Required work – Go over the records and copy every line with the string "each".

-- Listed entries follows --

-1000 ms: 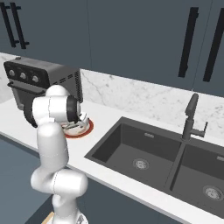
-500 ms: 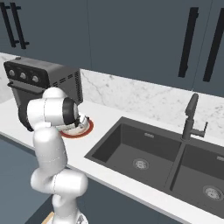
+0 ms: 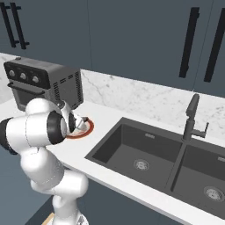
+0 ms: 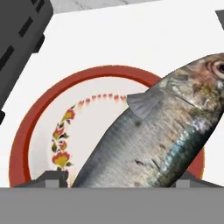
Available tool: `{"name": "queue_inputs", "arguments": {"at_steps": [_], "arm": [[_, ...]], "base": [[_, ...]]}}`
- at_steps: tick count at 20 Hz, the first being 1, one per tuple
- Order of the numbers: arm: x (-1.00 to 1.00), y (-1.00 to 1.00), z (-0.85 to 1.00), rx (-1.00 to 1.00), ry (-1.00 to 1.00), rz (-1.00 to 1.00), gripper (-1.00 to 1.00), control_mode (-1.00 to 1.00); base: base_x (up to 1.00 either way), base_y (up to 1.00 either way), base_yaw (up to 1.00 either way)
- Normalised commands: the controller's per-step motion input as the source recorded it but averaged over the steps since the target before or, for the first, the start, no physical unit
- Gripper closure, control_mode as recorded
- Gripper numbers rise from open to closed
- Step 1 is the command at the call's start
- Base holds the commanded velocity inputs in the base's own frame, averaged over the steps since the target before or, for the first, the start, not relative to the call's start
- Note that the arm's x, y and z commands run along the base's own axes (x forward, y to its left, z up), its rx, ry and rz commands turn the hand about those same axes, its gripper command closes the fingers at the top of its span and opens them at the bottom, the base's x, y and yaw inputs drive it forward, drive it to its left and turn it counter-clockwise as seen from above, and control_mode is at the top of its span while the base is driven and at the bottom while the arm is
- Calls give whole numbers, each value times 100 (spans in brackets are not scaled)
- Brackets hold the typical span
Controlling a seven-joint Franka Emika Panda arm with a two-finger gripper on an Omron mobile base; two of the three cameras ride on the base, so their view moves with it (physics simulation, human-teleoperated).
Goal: Pick up the knife from the drawer and place it on the cutting board. Then place the meat from the plate to the cutting board.
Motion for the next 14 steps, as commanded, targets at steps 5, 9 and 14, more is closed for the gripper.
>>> {"name": "queue_inputs", "arguments": {"at_steps": [5,9,14], "arm": [[-5,0,93,0,7,-10,100,-100],[-64,-13,24,0,0,-3,100,-100],[-66,-26,-7,-3,-9,0,100,-100]], "base": [[0,0,0],[0,0,0],[0,0,0]]}}
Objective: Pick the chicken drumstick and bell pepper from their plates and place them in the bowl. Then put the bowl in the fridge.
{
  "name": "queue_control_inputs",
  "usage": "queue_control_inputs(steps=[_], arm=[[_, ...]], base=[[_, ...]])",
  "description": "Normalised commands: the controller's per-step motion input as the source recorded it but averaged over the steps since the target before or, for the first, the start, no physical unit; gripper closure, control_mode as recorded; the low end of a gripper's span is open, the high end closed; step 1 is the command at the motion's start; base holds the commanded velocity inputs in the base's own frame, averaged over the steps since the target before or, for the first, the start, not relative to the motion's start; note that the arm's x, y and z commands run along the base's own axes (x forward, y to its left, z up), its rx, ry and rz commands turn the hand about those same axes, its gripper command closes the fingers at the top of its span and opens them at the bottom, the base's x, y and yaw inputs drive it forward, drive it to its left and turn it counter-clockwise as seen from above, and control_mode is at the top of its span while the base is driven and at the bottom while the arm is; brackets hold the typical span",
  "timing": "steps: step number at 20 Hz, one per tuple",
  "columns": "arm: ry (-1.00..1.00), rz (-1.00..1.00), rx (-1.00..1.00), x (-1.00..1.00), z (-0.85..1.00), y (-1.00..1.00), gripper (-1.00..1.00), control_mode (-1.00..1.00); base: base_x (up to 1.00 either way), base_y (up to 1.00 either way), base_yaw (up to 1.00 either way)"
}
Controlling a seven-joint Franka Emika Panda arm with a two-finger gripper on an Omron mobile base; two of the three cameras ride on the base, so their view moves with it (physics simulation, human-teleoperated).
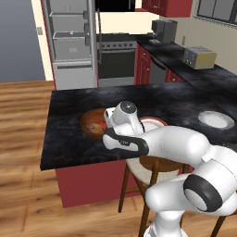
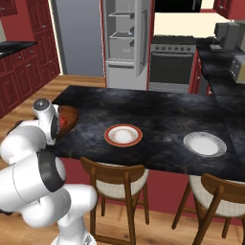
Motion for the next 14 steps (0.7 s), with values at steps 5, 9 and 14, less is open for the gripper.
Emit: queue_control_inputs(steps=[5,9,14], arm=[[0.00,0.00,0.00,0.00,0.00,0.00,1.00,1.00],[0.00,0.00,0.00,0.00,0.00,0.00,1.00,1.00],[0.00,0.00,0.00,0.00,0.00,0.00,1.00,1.00]], base=[[0.00,0.00,0.00],[-0.05,0.00,0.00],[-0.49,0.24,-0.03]])
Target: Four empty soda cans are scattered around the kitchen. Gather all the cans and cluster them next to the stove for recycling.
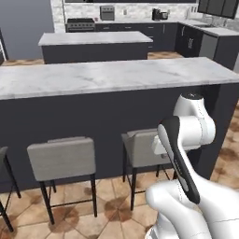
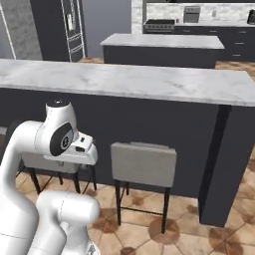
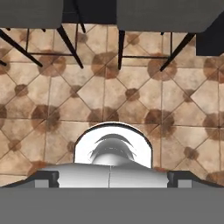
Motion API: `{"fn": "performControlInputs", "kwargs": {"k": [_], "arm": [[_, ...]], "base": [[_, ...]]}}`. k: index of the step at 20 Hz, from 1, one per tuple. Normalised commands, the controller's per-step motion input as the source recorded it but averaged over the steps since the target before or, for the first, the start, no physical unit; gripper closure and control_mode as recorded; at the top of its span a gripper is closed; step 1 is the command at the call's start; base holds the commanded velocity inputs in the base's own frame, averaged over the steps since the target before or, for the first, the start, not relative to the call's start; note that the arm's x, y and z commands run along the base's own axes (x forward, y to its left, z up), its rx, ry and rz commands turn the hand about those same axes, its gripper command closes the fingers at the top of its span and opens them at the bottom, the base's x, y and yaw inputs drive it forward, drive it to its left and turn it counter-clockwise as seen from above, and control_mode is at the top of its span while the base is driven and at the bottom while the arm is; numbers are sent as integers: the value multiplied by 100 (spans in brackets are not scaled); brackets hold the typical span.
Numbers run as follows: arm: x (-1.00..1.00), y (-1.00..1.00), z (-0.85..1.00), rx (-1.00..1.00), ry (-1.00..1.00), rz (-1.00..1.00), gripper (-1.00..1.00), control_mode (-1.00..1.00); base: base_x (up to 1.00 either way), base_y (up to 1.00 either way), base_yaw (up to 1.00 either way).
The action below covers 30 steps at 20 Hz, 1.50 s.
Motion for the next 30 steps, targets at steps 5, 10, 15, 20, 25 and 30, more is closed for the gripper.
{"fn": "performControlInputs", "kwargs": {"k": [5,10,15,20,25,30], "arm": [[0,0,0,0,0,0,-100,100],[0,0,0,0,0,0,-100,100],[0,0,0,0,0,0,-100,100],[0,0,0,0,0,0,-100,100],[0,0,0,0,0,0,-100,100],[0,0,0,0,0,0,-100,100]], "base": [[1,100,-9],[2,100,-6],[1,100,-1],[4,100,0],[28,87,0],[47,71,-1]]}}
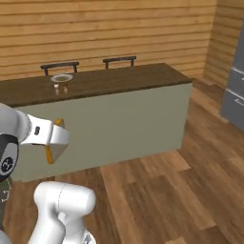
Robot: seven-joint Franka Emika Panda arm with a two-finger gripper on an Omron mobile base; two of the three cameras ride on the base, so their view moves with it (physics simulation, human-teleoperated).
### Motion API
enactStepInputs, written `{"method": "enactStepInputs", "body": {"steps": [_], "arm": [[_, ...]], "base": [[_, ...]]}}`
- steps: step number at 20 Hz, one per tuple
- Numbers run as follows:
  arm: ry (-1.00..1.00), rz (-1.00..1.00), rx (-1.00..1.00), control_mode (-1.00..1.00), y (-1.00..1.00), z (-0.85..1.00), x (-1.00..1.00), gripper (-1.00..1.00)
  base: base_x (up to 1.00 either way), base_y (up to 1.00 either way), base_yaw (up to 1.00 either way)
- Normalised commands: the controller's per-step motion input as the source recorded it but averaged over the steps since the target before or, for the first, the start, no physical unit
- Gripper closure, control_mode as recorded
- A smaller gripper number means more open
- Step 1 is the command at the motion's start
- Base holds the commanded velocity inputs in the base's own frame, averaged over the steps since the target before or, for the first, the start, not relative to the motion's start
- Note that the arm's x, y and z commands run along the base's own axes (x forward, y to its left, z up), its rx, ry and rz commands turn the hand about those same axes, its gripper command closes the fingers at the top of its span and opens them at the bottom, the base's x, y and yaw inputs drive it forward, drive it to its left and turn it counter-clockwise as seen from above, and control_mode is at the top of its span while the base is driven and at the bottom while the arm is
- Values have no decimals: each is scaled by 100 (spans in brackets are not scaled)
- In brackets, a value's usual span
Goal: Start the toaster. Once the lever pops up, take the bread to the plate on the dining counter.
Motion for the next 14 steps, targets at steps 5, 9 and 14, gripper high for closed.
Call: {"method": "enactStepInputs", "body": {"steps": [5, 9, 14], "arm": [[0, 0, 0, 100, 0, 0, 0, 100], [0, 0, 0, 100, 0, 0, 0, 100], [0, 0, 0, 100, 0, 0, 0, 100]], "base": [[100, -1, 59], [100, -22, 52], [100, -53, 43]]}}
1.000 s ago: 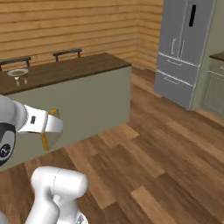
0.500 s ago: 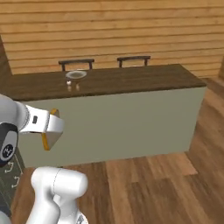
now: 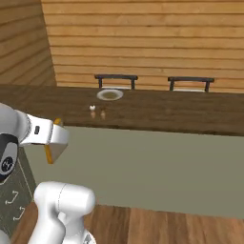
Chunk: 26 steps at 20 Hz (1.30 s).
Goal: Start the toaster. Once the lever pops up, take the bread to the plate on the dining counter.
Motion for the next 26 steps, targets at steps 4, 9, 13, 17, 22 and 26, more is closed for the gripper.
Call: {"method": "enactStepInputs", "body": {"steps": [4, 9, 13, 17, 22, 26], "arm": [[0, 0, 0, 100, 0, 0, 0, 100], [0, 0, 0, 100, 0, 0, 0, 100], [0, 0, 0, 100, 0, 0, 0, 100], [0, 0, 0, 100, 0, 0, 0, 100], [0, 0, 0, 100, 0, 0, 0, 100], [0, 0, 0, 100, 0, 0, 0, 100]], "base": [[100, -62, 30], [98, -31, 22], [81, 0, 22], [65, 0, 18], [45, 0, 10], [1, 0, 1]]}}
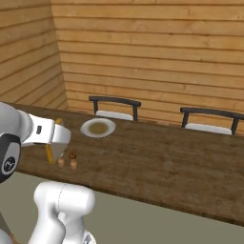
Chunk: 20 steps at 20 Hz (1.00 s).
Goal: Start the toaster. Once the lever pops up, take the bread to the plate on the dining counter.
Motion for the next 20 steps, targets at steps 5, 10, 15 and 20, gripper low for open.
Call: {"method": "enactStepInputs", "body": {"steps": [5, 10, 15, 20], "arm": [[0, 0, 0, 100, 0, 0, 0, 100], [0, 0, 0, 100, 0, 0, 0, 100], [0, 0, 0, 100, 0, 0, 0, 100], [-2, 8, 0, -100, -14, 0, 15, 100]], "base": [[0, 0, 0], [0, 0, 0], [0, 0, 3], [4, -17, 9]]}}
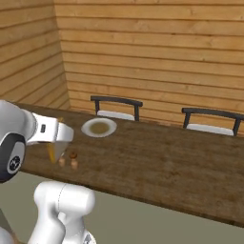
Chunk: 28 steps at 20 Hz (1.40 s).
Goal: Start the toaster. Once the lever pops up, take the bread to the plate on the dining counter.
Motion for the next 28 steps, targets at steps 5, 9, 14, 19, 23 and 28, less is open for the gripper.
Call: {"method": "enactStepInputs", "body": {"steps": [5, 9, 14, 19, 23, 28], "arm": [[-3, 29, 9, -100, -28, 0, 85, 100], [0, 30, 19, -100, -11, 0, 100, 100], [2, 14, 19, -100, 0, 0, 100, 100], [8, 6, 16, -100, 10, 0, 100, 100], [14, 0, 4, -100, 28, -5, 94, 100], [17, 0, -1, -100, 22, -10, 49, 100]], "base": [[0, 0, 0], [0, 0, 0], [0, 0, 0], [0, 0, 0], [0, 0, 0], [0, 0, 0]]}}
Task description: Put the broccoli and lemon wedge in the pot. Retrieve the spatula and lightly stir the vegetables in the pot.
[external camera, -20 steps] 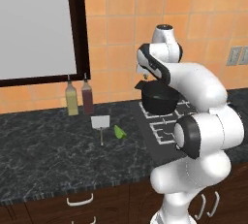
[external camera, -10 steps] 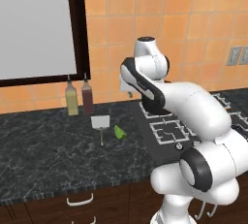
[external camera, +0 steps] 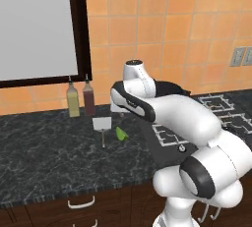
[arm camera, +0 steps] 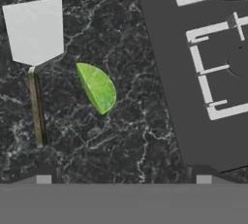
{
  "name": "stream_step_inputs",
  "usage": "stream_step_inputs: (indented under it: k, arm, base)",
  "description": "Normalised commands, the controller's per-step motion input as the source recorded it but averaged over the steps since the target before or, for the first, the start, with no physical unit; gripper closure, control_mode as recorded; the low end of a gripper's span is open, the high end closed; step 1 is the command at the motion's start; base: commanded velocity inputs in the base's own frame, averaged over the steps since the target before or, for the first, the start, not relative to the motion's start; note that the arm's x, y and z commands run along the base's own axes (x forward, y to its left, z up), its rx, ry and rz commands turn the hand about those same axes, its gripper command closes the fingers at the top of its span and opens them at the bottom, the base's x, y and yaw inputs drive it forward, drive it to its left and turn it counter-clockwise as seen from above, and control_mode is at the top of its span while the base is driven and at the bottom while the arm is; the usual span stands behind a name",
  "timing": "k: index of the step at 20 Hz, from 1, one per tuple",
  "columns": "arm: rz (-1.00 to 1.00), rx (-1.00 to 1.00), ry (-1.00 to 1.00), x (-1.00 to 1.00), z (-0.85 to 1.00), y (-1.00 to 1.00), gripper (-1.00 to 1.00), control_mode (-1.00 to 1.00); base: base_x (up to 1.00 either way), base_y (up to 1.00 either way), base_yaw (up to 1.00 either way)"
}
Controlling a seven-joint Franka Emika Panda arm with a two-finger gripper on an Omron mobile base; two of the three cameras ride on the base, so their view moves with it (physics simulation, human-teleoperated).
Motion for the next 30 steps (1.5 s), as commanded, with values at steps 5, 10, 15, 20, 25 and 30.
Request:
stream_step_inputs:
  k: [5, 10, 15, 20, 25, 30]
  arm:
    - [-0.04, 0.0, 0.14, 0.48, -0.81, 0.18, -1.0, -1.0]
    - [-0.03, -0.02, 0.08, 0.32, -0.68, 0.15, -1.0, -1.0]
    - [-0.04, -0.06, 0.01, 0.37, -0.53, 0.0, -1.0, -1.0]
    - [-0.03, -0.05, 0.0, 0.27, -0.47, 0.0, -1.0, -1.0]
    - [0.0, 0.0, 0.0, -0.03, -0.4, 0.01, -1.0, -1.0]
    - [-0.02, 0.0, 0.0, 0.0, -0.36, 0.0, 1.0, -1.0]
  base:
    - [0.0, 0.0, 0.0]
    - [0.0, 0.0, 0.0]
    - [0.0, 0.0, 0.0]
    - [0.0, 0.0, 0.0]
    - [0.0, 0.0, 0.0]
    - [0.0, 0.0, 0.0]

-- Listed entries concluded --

Solution for this problem –
- Calls give whole numbers, each value times 100 (spans in brackets are not scaled)
- Values have no decimals: each is scaled by 100 (spans in brackets are not scaled)

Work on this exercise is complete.